Lo strano caso del Dr Jekyll e Mr Hyde è figlio del proprio tempo. La vicinanza cronologica con Freud e la nascita della psicoanalisi ha certamente lasciato la propria impronta nel romanzo di Stevenson. Come il Dr Frankenstein, Jekyll studia la natura umana, questa volta però agendo sulla mente e non solo sul corpo. Indaga la morale, l’inconscio e l’ambiente. Tutti temi che oggi più che mai interessano la nostra contemporaneità. Soprattutto dopo il periodo del Covid, la salute mentale è diventata un tema sempre più importante e di cui, fortunatamente, si discute in maniera più libera. Ciò che ancora oggi dobbiamo tenere a mente, e che spesso sfugge persino a Jekyll, è che Hyde non è solo una bestia malvagia da imprigionare ed eliminare. Hyde è l’istinto, l’egoismo, il vizio che fa parte della natura umana allo stesso modo di bontà e virtù. Se viene temuta come un tabù, repressa ai limiti della violenza, la parte perversa si acuisce, fa più paura e rischia di esplodere in maniera ancora più potente. Ciò non significa ovviamente alimentare la nostra cattiveria ma, nei limiti della sicurezza propria e altrui, accettare di essere imperfetti e sfaccettati. Jekyll avverte fin da bambino la sua parte “corrotta” ma decide di nasconderla per proteggere la propria immagine esteriore, la propria reputazione e posizione sociale, rifiutando di ammettere persino con sé stesso la sua vera natura ed entrando in uno stato di morbosa ossessività. Se nel libro i “piaceri perversi” del Dr Jekyll non vengono mai mostrati e spesso si è supposto si trattasse di tendenze omossessuali, pesantemente condannate all’epoca di Stevenson, nello spettacolo vengono rivelati come tendenze violente e pedofile, avvicinando ancora di più il testo alla triste realtà contemporanea.
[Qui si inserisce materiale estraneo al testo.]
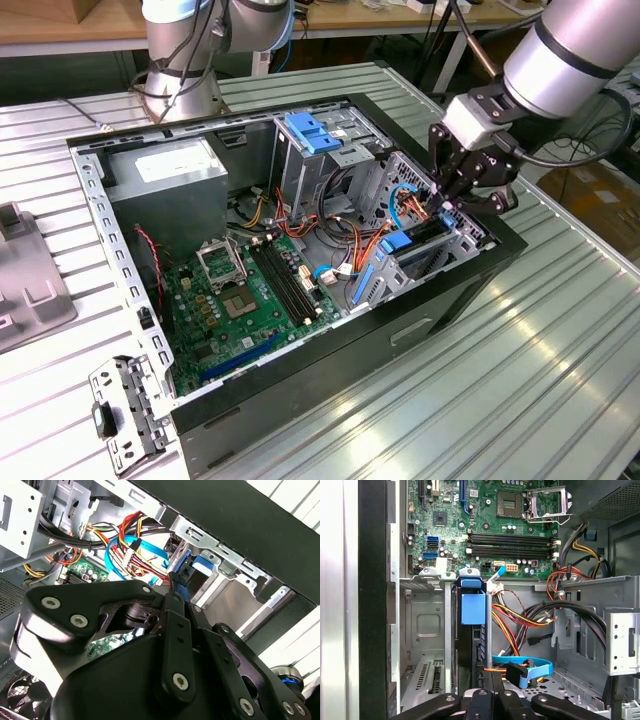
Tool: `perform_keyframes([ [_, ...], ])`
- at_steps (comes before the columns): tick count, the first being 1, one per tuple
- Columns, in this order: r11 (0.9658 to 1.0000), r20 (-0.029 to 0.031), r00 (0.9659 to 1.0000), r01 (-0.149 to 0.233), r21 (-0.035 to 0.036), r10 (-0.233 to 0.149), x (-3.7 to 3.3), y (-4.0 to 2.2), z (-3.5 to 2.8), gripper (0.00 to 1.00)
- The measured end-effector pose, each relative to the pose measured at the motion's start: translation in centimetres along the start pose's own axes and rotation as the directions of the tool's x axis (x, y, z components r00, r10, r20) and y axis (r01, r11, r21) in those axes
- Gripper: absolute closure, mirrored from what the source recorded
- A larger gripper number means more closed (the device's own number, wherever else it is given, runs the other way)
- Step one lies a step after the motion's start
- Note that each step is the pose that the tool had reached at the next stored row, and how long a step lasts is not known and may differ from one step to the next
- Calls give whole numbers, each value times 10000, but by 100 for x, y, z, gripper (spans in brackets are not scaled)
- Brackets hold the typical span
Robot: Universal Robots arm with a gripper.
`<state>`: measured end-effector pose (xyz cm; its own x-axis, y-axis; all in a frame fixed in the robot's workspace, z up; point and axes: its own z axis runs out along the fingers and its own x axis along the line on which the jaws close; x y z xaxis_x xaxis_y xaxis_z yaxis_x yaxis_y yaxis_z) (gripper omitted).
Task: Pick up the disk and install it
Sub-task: 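Insert the first disk wire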
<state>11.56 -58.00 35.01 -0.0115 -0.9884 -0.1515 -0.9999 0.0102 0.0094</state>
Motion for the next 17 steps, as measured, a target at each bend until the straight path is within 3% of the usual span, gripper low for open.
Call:
perform_keyframes([
  [6, 10000, 8, 10000, -11, -73, 12, 27, -15, 77, 89],
  [8, 10000, 81, 10000, -11, -75, 12, 31, -17, 82, 89],
  [11, 10000, 236, 9997, -8, -77, 10, 29, -25, 69, 89],
  [17, 10000, 384, 9993, -6, -79, 9, 17, -78, -14, 89],
])
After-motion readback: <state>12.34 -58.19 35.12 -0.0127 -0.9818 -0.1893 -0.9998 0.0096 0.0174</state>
Inoltre, da notare gli squisiti rimandi ad un’altra opera teatrale legata al tema dell’inconscio, il Macbeth. Considerato uno dei testi più importanti del Romanticismo, precede di secoli questioni come l’inconscio, lo studio dei sogni e il trauma. Il fantasma di Banquo che solo Macbeth vede non è altro che la sua coscienza che lo tormenta, così come nel dramma Hyde viene perseguitato dai fantasmi di chi ha ferito. Inoltre, iconica è la scena di Lady Macbeth che, sonnambula, si pulisce le mani dal sangue del re Duncan, ormai non più visibile. Così anche Jekyll si strofina ossessivamente le mani, una volta risvegliatosi dopo la notte in cui, nei panni di Hyde, ha ucciso un uomo.